Combining Forms and Frames

If you include a form on a page that’s been assembled by the portal servlet, and that page’s target is displayed in a frame (either in a frame template or in a nontemplate frame), then the form action cannot be Post. The portal servlet retrieves the page by using Get—not Post—regardless of the form action. Therefore, form data is lost if the form action was originally Post. Making the form action Get resolves this problem.

When a pagelet cannot be retrieved, an error message appears.

You can disable this error message.

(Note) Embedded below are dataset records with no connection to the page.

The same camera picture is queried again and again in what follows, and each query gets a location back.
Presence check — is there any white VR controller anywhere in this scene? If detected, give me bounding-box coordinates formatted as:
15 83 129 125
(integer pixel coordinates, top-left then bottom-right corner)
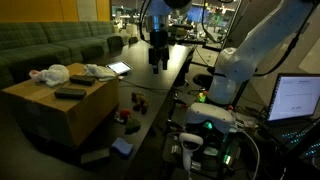
178 132 204 173

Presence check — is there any thin black table cable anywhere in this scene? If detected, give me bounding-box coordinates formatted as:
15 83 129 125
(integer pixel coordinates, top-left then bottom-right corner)
118 79 171 92

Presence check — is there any dark flat rectangular block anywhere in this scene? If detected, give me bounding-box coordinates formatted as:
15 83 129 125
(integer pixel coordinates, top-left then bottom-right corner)
80 148 111 165

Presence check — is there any red and black toy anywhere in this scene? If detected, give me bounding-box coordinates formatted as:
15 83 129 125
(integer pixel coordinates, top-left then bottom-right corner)
130 91 150 115

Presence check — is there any white-framed tablet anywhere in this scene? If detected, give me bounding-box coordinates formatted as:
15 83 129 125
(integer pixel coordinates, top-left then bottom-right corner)
105 60 134 76

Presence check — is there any large cardboard box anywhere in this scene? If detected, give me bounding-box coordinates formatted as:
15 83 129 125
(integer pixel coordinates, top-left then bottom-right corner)
0 62 120 148

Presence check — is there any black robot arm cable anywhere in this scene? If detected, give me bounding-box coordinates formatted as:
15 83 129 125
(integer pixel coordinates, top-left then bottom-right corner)
253 0 320 78

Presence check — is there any red round toy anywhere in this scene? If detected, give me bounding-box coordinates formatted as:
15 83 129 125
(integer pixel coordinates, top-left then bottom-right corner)
114 108 132 124

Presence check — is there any dark green cloth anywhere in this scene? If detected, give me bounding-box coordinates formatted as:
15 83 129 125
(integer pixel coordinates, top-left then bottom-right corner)
124 117 142 135

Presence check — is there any black bar camera on stand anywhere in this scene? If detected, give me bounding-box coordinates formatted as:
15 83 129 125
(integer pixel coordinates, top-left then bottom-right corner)
159 23 206 47

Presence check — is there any crumpled white plastic bag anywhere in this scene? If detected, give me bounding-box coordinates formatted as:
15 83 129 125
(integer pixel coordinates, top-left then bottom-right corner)
28 64 70 88

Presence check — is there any white paper roll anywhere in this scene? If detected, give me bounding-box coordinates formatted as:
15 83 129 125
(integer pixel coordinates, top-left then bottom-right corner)
126 23 139 37

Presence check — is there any blue sponge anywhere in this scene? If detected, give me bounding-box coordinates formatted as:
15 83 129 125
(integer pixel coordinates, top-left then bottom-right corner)
111 137 135 158

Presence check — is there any white terry towel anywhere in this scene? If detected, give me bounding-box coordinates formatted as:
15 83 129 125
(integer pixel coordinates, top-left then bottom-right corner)
83 63 117 82

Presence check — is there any green plaid sofa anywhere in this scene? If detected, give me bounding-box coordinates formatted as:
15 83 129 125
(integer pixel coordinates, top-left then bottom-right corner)
0 21 131 89

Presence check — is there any white VR headset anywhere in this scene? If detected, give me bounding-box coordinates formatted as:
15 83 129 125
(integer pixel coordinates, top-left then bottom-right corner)
184 102 238 134

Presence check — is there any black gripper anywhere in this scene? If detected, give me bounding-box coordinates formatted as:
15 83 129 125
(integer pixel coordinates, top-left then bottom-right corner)
148 30 170 75

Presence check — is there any small green yellow toy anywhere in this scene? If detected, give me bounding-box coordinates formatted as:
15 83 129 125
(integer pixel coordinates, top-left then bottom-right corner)
196 91 208 104

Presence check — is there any open laptop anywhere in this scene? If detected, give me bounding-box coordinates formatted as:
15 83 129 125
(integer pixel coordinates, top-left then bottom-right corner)
261 73 320 161

If the error is not displayed, then the pagelet disappears from the template without a message to the user.

To control the display of this error message, use the DisplayError attribute of the IClientComponent tag:

<IClientComponent Name="Example" DisplayError=false>
   <Source Product="">http://www.InvalidServer/InvalidPage.html</Source>
</IClientComponent>

If the portal servlet finds DisplayError equal to False, it does not display the error but adds the empty pagelet comment tags. If DisplayError is equal to True, or if the attribute is not found, the error message is displayed.

This feature works best when the HTML for the template can flow around the empty content properly.